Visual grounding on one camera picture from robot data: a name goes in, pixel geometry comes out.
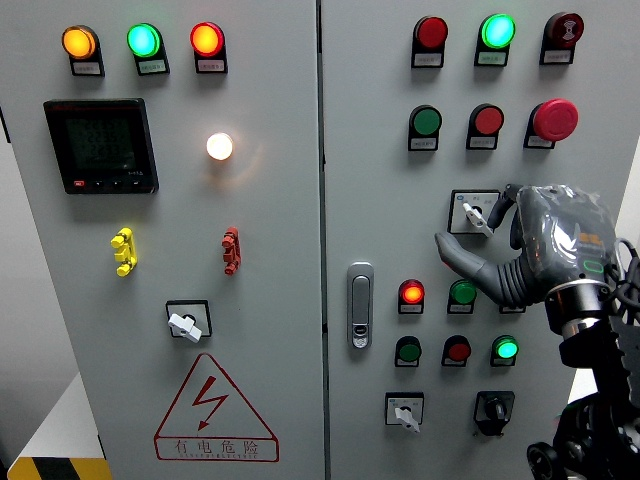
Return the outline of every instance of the digital meter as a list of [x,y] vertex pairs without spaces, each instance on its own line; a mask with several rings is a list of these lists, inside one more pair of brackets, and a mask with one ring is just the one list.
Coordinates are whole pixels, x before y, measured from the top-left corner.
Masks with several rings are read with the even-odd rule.
[[50,100],[44,111],[67,193],[158,189],[143,99]]

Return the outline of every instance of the white switch knob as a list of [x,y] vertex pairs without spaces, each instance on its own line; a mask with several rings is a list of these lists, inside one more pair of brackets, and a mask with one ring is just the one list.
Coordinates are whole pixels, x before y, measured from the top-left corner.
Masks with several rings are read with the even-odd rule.
[[402,426],[413,433],[420,433],[420,425],[411,415],[411,410],[407,408],[396,408],[396,418],[400,421]]
[[202,335],[202,330],[195,325],[195,320],[189,317],[181,317],[176,313],[169,318],[169,326],[174,335],[180,335],[181,337],[188,338],[193,343],[198,343]]

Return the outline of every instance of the green indicator light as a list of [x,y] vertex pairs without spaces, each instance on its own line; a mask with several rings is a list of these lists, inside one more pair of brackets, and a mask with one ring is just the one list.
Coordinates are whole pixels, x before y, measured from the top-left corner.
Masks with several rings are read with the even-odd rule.
[[160,35],[148,23],[140,23],[129,29],[129,48],[138,57],[153,57],[160,50]]
[[417,345],[405,345],[400,349],[398,354],[405,362],[415,362],[420,358],[420,347]]
[[413,118],[413,128],[420,135],[431,135],[440,128],[440,115],[432,108],[419,111]]
[[592,260],[585,260],[584,263],[585,270],[588,270],[593,273],[604,273],[604,267],[601,263],[594,262]]
[[513,337],[499,337],[494,343],[496,354],[500,358],[509,359],[518,353],[518,344]]
[[482,24],[482,41],[489,48],[504,48],[516,34],[516,23],[509,15],[491,15]]
[[478,292],[473,283],[467,280],[458,280],[451,285],[451,298],[461,305],[468,305],[476,299]]

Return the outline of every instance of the yellow terminal connector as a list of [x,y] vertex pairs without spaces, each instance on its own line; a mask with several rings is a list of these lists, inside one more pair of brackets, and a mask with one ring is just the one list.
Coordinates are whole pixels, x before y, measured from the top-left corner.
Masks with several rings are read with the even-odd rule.
[[138,264],[138,255],[133,243],[133,232],[130,228],[122,228],[118,234],[111,239],[111,246],[116,249],[113,254],[116,262],[120,264],[116,273],[119,277],[126,277]]

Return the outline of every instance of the red emergency stop button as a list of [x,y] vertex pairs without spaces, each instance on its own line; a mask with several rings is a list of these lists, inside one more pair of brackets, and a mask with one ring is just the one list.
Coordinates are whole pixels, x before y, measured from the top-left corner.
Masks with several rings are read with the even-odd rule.
[[545,35],[556,48],[572,48],[582,37],[584,21],[577,13],[561,12],[547,21]]
[[448,34],[447,23],[440,17],[424,17],[416,26],[416,39],[425,48],[443,46]]
[[578,108],[569,100],[554,98],[541,104],[533,115],[533,130],[543,140],[557,142],[578,125]]

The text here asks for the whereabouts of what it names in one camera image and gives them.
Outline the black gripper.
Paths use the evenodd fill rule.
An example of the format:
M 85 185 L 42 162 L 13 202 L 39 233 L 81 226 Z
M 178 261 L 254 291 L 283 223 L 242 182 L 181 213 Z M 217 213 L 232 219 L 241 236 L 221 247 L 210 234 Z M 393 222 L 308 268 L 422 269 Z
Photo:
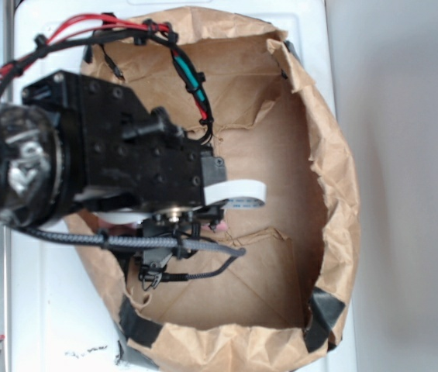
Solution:
M 147 111 L 131 88 L 58 71 L 26 90 L 23 104 L 45 111 L 60 140 L 59 212 L 199 209 L 205 188 L 227 179 L 210 145 L 164 108 Z

How to complete this task: Look over the records. Copy the lines that include the word "camera".

Solution for this problem:
Visual grounding on one camera picture from robot data: a name goes in, pixel geometry comes out.
The text here asks for the whereabouts of what it names in one camera image and gives them.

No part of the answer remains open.